• **Instructions for the task**: The full set of entries should be repeated without a single change.
[Records shown Boundary: Start]
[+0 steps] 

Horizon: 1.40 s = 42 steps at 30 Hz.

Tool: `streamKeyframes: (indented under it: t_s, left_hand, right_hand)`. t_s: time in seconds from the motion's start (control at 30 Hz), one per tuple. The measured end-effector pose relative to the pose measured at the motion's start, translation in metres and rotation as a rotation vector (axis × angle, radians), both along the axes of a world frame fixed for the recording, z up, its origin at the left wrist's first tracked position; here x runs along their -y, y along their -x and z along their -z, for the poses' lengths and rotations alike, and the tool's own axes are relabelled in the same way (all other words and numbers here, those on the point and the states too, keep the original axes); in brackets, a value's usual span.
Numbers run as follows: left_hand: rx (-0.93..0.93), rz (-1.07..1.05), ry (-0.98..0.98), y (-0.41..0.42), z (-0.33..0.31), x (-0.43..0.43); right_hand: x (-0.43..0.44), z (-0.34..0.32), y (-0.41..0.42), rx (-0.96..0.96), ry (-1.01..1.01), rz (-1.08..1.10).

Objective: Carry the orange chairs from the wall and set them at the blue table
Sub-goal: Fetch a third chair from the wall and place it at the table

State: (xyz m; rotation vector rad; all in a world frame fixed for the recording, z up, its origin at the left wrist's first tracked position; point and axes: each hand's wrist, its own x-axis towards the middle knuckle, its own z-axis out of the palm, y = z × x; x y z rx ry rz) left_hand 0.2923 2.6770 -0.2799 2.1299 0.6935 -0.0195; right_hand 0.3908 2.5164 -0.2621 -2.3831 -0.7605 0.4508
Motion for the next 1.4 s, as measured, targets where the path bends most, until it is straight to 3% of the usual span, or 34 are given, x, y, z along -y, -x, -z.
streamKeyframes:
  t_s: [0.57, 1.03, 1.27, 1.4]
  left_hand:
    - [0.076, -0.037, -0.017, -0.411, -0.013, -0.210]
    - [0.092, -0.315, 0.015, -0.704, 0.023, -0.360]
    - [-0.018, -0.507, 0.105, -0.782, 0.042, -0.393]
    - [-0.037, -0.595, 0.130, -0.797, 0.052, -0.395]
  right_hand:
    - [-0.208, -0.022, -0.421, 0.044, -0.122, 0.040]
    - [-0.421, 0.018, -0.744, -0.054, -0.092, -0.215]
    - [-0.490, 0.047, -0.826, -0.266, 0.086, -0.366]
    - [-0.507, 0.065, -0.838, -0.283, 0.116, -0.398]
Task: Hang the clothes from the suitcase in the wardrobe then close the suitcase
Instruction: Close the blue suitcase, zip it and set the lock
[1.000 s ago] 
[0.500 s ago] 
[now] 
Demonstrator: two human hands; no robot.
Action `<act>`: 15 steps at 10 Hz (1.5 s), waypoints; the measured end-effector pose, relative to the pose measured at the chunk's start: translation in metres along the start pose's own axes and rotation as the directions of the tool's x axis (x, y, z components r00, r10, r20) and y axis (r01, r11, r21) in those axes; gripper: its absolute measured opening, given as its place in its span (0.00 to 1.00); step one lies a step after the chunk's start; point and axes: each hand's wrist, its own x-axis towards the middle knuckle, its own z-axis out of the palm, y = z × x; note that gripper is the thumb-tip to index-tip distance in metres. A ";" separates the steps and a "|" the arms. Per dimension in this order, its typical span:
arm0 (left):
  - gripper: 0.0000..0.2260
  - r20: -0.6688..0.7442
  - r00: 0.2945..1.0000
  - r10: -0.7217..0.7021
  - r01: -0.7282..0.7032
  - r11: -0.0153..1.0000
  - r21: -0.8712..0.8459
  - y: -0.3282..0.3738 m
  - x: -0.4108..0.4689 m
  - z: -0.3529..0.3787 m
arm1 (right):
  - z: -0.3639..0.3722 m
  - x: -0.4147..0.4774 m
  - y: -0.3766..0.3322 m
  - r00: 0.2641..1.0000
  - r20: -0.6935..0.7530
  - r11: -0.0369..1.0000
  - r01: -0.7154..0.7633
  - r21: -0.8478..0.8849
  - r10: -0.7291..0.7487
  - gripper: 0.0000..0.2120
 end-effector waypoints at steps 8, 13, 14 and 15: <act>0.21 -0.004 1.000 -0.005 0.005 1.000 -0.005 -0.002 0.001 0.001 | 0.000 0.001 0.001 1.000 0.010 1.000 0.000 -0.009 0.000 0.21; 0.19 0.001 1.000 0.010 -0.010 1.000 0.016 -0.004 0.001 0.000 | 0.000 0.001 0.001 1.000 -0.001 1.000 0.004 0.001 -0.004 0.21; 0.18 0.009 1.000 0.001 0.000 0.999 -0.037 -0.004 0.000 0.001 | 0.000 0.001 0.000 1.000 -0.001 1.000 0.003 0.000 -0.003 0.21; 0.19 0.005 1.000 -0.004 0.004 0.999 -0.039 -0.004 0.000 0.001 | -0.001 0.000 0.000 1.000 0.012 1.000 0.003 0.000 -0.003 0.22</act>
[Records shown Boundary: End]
• **Task result**:
[+0 steps] 

Horizon: 1.40 s = 42 steps at 30 Hz.

Tool: `streamKeyframes: (indented under it: t_s, left_hand, right_hand)`. t_s: time in seconds from the motion's start (control at 30 Hz), one per tuple. The measured end-effector pose relative to the pose measured at the motion's start, translation in metres and rotation as a rotation vector (axis × angle, radians), both along the axes of a world frame fixed for the recording, z up, its origin at the left wrist's first tracked position; here x runs along their -y, y along their -x and z along their -z, for the poses' lengths and rotations alike, and the tool's own axes are relabelled in the same way (all other words and numbers here, those on the point and the states too, keep the original axes); in brackets, a value's usual span.
Numbers run as follows: left_hand: rx (-0.93..0.93), rz (-1.07..1.05), ry (-0.98..0.98), y (-0.41..0.42), z (-0.33..0.31), x (-0.43..0.43); right_hand: x (-0.43..0.44), z (-0.34..0.32), y (-0.41..0.42), rx (-0.96..0.96), ry (-1.01..1.01), rz (-1.08..1.10).

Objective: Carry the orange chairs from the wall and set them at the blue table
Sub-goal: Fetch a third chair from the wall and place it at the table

State: (xyz m; rotation vector rad; all in a world frame fixed for the recording, z up, its origin at the left wrist's first tracked position; point and axes: each hand's wrist, its own x-axis towards the middle knuckle, its own z-axis out of the palm, y = z × x; x y z rx ry rz) left_hand 0.2923 2.6770 -0.2799 2.1299 0.6935 -0.0195; right_hand 0.3908 2.5164 -0.2621 -2.3831 -0.7605 0.4508
Motion for the next 1.4 s, as measured, targets where the path bends most, until it is straight to 3% of the usual span, or 34 are given, x, y, z along -y, -x, -z.
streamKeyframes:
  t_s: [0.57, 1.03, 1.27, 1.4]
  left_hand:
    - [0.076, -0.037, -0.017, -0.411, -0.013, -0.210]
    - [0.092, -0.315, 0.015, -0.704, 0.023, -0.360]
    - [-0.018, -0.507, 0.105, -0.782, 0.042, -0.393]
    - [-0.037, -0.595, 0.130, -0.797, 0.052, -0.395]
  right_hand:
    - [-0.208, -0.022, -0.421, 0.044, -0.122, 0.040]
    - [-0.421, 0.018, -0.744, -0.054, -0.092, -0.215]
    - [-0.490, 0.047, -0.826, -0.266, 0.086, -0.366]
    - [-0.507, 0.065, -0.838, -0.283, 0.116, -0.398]
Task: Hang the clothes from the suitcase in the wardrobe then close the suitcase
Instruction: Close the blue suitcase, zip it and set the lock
[1.000 s ago] 
[0.500 s ago] 
[now] 
Demonstrator: two human hands; no robot.
Action `<act>`: 15 steps at 10 Hz (1.5 s), waypoints; the measured end-effector pose, relative to the pose measured at the chunk's start: translation in metres along the start pose's own axes and rotation as the directions of the tool's x axis (x, y, z components r00, r10, r20) and y axis (r01, r11, r21) in those axes; gripper: its absolute measured opening, given as its place in its span (0.00 to 1.00); step one lies a step after the chunk's start; point and axes: each hand's wrist, its own x-axis towards the middle knuckle, its own z-axis out of the palm, y = z × x; note that gripper is the thumb-tip to index-tip distance in metres. A ";" separates the steps and a "|" the arms. Per dimension in this order, its typical span:
arm0 (left):
  - gripper: 0.0000..0.2260
  - r20: -0.6688..0.7442
  - r00: 0.2945..1.0000
  - r10: -0.7217..0.7021
  - r01: -0.7282..0.7032
  - r11: -0.0153..1.0000
  - r21: -0.8712..0.8459
  - y: -0.3282..0.3738 m
  - x: -0.4108..0.4689 m
  - z: -0.3529..0.3787 m
arm1 (right):
  - z: -0.3639..0.3722 m
  - x: -0.4147..0.4774 m
  - y: -0.3766..0.3322 m
  - r00: 0.2641..1.0000
  - r20: -0.6935..0.7530
  - r11: -0.0369..1.0000
  - r01: -0.7154..0.7633
  - r21: -0.8478..0.8849
  - r10: -0.7291..0.7487
  - gripper: 0.0000..0.2120
 end-effector waypoints at steps 8, 13, 14 and 15: <act>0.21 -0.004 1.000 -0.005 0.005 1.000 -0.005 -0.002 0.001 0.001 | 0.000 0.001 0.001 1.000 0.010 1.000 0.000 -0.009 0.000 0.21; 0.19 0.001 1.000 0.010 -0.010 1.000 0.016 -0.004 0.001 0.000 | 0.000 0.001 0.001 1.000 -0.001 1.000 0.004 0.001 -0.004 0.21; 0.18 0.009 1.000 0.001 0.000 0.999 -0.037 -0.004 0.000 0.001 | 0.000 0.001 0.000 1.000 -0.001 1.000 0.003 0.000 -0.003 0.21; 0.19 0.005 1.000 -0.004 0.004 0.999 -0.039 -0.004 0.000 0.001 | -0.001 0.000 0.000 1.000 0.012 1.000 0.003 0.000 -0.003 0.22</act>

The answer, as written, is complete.